**WHAT TO WORK ON**
Copy all the lines below without altering anything.
[Start of section]
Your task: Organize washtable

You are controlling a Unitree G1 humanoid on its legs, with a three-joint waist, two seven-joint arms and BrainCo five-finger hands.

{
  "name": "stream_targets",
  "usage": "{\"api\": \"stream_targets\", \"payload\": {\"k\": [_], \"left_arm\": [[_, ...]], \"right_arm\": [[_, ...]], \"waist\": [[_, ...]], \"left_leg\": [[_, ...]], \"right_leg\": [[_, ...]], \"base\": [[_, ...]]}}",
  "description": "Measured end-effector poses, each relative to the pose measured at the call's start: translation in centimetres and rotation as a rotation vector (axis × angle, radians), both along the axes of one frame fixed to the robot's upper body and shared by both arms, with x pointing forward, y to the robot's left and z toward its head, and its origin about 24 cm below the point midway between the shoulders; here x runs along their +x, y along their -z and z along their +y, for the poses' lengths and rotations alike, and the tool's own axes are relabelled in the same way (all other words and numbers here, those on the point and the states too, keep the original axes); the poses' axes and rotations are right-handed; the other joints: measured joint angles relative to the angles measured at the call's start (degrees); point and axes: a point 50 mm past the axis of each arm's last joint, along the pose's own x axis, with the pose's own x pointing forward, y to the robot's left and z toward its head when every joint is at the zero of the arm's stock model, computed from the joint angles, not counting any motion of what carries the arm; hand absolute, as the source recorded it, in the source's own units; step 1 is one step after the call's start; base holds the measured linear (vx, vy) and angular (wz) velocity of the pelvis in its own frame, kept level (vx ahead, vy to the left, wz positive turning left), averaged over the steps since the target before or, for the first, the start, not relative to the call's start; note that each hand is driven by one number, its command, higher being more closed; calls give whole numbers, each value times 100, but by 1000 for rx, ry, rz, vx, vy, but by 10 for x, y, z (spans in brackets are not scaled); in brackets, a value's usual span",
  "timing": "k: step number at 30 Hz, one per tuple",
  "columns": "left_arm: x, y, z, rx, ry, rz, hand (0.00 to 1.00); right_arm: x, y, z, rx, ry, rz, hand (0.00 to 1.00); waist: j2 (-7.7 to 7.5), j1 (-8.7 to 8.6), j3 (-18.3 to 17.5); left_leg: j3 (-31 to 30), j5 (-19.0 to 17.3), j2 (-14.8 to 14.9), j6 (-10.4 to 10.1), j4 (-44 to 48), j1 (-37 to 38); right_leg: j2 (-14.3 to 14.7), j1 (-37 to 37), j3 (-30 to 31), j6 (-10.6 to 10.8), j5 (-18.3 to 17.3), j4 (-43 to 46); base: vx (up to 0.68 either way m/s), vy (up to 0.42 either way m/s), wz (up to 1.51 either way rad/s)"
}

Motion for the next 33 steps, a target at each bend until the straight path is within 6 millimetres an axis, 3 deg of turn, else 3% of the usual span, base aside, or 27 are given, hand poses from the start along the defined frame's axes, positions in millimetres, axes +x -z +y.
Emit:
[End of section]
**EXPECTED OUTPUT**
Your task: Organize washtable

You are controlling a Unitree G1 humanoid on its legs, with a three-joint waist, two seven-joint arms and BrainCo five-finger hands.

{
  "name": "stream_targets",
  "usage": "{\"api\": \"stream_targets\", \"payload\": {\"k\": [_], \"left_arm\": [[_, ...]], \"right_arm\": [[_, ...]], \"waist\": [[_, ...]], \"left_leg\": [[_, ...]], \"right_leg\": [[_, ...]], \"base\": [[_, ...]]}}",
  "description": "Measured end-effector poses, each relative to the pose measured at the call's start: translation in centimetres and rotation as a rotation vector (axis × angle, radians), both along the axes of one frame fixed to the robot's upper body and shared by both arms, with x pointing forward, y to the robot's left and z toward its head, and its origin about 24 cm below the point midway between the shoulders; here x runs along their +x, y along their -z and z along their +y, for the poses' lengths and rotations alike, and the tool's own axes are relabelled in the same way (all other words and numbers here, those on the point and the states too, keep the original axes); the poses' axes and rotations are right-handed; the other joints: measured joint angles relative to the angles measured at the call's start (degrees); point and axes: a point 50 mm past the axis of each arm's last joint, along the pose's own x axis, with the pose's own x pointing forward, y to the robot's left and z toward its head when every joint is at the zero of the arm's stock model, computed from the joint angles, not counting any motion of what carries the arm; hand absolute, as the source recorded it, in the source's own units; step 1 is one step after the call's start; base holds the measured linear (vx, vy) and angular (wz) velocity of the pelvis in its own frame, kept level (vx ahead, vy to the left, wz positive turning left), averaged over the steps since the target before or, for the first, the start, not relative to the call's start; note that each hand is driven by one number, its command, higher being more closed; calls give whole numbers, each value times 100, but by 1000 for rx, ry, rz, vx, vy, but by 10 for x, y, z (spans in brackets are not scaled); in brackets, a value's usual span",
  "timing": "k: step number at 30 Hz, one per tuple",
  "columns": "left_arm: x, y, z, rx, ry, rz, hand (0.00 to 1.00); right_arm: x, y, z, rx, ry, rz, hand (0.00 to 1.00); waist: j2 (-7.7 to 7.5), j1 (-8.7 to 8.6), j3 (-18.3 to 17.5); left_leg: j3 (-31 to 30), j5 (-19.0 to 17.3), j2 (-14.8 to 14.9), j6 (-10.4 to 10.1), j4 (-44 to 48), j1 (-37 to 38); right_leg: j2 (-14.3 to 14.7), j1 (-37 to 37), j3 (-30 to 31), j6 (-10.6 to 10.8), j5 (-18.3 to 17.3), j4 (-43 to 46); base: vx (up to 0.68 either way m/s), vy (up to 0.42 either way m/s), wz (up to 1.51 either way rad/s)"
}

Motion for the next 33 steps, a target at each bend until the straight path is within 6 millimetres an axis, 3 deg of turn, else 3% of the usual span, base aside, or 27 are given, hand poses from the start along the defined frame's axes, positions in millimetres, axes +x -z +y.
Emit:

What was requested is fully covered by this answer.